From the records below, copy every line that contains the word "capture".

+-------+

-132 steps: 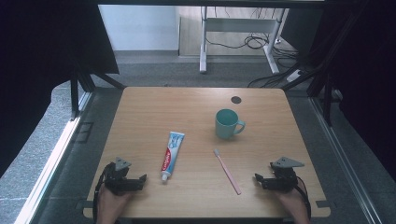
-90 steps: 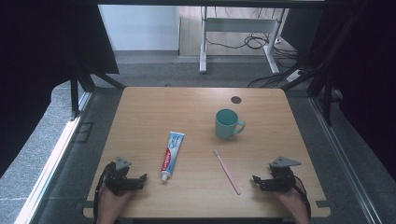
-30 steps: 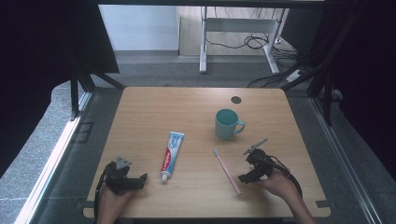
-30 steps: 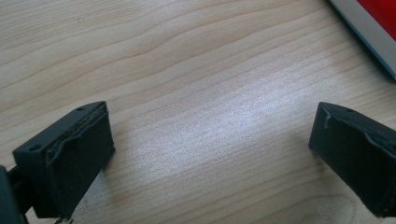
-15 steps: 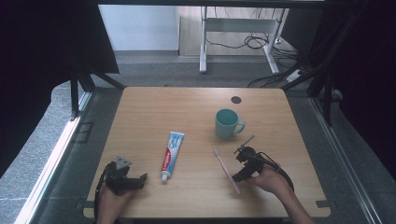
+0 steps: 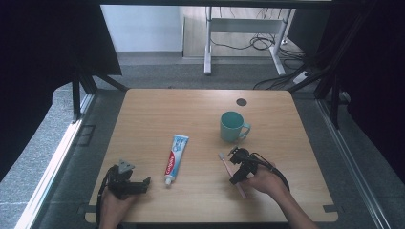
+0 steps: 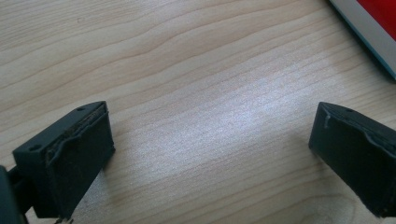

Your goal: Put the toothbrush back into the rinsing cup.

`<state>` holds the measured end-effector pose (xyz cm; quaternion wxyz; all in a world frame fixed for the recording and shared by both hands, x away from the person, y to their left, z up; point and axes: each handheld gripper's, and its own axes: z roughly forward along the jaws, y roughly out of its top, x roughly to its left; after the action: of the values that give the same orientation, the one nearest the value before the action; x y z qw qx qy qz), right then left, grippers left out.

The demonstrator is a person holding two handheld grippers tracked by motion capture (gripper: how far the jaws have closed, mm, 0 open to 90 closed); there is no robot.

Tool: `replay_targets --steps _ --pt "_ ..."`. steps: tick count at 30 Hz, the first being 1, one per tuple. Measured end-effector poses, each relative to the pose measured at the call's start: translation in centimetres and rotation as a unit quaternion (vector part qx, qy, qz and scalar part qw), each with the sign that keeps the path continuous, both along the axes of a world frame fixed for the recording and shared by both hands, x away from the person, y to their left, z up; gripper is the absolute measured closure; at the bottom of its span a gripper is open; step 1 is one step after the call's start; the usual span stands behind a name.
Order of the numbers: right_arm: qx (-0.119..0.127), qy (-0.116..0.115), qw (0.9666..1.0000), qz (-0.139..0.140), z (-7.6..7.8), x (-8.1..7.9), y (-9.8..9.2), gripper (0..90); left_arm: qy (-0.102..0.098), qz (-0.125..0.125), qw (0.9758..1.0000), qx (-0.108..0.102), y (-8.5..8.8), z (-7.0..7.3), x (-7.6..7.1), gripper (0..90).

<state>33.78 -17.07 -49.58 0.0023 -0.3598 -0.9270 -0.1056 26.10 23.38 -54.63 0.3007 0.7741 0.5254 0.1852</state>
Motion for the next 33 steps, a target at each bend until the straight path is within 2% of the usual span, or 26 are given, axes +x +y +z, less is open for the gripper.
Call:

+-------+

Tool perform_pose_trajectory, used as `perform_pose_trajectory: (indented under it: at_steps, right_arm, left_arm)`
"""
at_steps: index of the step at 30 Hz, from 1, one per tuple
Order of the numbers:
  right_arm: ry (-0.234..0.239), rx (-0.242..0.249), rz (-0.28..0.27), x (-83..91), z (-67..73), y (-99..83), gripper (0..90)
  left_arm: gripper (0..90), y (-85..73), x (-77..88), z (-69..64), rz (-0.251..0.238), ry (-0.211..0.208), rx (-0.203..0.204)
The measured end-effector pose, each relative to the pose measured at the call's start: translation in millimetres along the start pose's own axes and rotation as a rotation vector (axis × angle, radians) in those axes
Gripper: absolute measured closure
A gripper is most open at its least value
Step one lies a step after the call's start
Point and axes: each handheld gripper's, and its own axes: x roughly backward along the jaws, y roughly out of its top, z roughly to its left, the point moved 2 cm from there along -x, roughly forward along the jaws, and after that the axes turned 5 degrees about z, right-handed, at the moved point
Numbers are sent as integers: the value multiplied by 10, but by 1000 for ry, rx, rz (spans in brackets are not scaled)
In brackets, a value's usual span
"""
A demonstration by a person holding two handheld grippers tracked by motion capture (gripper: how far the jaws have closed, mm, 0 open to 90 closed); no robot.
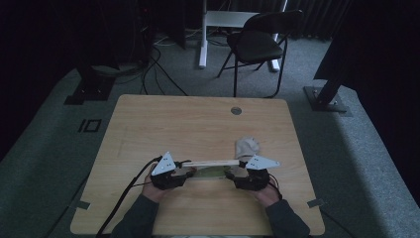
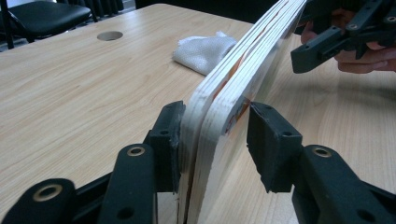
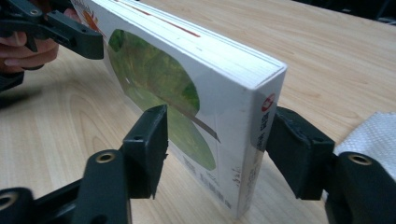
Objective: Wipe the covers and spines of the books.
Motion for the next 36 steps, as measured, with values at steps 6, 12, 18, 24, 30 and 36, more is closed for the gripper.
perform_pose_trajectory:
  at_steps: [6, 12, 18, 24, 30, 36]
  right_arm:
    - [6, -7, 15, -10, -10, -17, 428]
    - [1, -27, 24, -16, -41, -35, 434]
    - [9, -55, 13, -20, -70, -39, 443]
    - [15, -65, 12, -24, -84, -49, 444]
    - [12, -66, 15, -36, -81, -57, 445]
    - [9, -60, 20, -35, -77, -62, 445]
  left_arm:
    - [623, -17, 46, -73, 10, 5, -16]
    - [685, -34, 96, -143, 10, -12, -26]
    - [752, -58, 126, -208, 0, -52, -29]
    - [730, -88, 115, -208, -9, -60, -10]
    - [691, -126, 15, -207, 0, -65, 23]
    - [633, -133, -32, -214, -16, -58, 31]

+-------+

■ **RESULT OF THIS EXERCISE**:
The demonstrator is a person holding two handheld grippers tracked by motion capture (gripper: how far the jaws have closed, mm, 0 open to 90 closed); there is no robot.
A demonstration by a person holding two handheld grippers tracked by motion capture (gripper: how far the jaws have closed, mm, 0 open to 90 closed); no robot.

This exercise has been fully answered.